Oil prices tumbled today. Overnight saw gains on the heels of China reopening hope (and optimistic IEA forecasts for 2023 demand) and then dumped it all back and then some during the US day session as macro data signaled a harder landing than so many have hoped for.
“Oil’s rally could not last after energy traders saw broad weakness across large parts of the US economy,” said Ed Moya, senior market analyst at OANDA.
“Crude-demand concerns are growing as the consumer is much weaker than expected and as the manufacturing sector is plunging.”
After last week’s utterly chaotic looking inventory data (massive builds likely due to the national ‘deep freeze’), traders are waiting for outputs to normalize somewhat, and expect this week’s data to remain noisy.

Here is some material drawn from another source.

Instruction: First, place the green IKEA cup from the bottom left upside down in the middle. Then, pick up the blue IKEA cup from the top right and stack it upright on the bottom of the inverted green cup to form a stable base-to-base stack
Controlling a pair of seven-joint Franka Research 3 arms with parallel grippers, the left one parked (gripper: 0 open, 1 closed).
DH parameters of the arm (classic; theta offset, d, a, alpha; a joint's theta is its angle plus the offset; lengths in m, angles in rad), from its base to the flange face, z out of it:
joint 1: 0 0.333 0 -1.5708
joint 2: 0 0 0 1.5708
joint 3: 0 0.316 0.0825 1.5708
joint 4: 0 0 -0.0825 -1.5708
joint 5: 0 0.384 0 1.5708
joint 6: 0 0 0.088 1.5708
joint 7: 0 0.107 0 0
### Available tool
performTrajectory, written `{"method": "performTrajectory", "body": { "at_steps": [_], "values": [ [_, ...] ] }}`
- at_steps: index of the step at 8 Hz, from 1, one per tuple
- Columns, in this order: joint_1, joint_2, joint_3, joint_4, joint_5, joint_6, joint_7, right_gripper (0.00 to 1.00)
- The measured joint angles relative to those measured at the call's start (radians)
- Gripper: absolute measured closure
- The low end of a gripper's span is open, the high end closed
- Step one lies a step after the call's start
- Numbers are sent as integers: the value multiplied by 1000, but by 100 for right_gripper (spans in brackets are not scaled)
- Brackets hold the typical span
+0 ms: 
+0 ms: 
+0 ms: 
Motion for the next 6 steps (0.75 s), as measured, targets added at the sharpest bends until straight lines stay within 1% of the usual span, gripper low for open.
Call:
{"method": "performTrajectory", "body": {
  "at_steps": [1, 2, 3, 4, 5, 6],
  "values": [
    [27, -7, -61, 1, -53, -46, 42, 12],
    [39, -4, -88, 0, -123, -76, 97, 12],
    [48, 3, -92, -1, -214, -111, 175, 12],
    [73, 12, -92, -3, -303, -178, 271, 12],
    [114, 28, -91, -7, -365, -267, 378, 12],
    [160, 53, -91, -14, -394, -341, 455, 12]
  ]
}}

Echoing last week’s official data, we suspect API is playing catch-up as it reports huge builds in crude and at Cushing and a Distillates draw
WTI was hovering around $79.50 before the print and slipped lower after…
“Two wild cards dominate the 2023 oil market outlook: Russia and China. This year could see oil demand rise by 1.9 mb/d to reach 101.7 mb/d, the highest ever, tightening the balances as Russian supply slows under the full impact of sanctions. China will drive nearly half this global demand growth even as the shape and speed of its reopening remains uncertain,” the IEA said.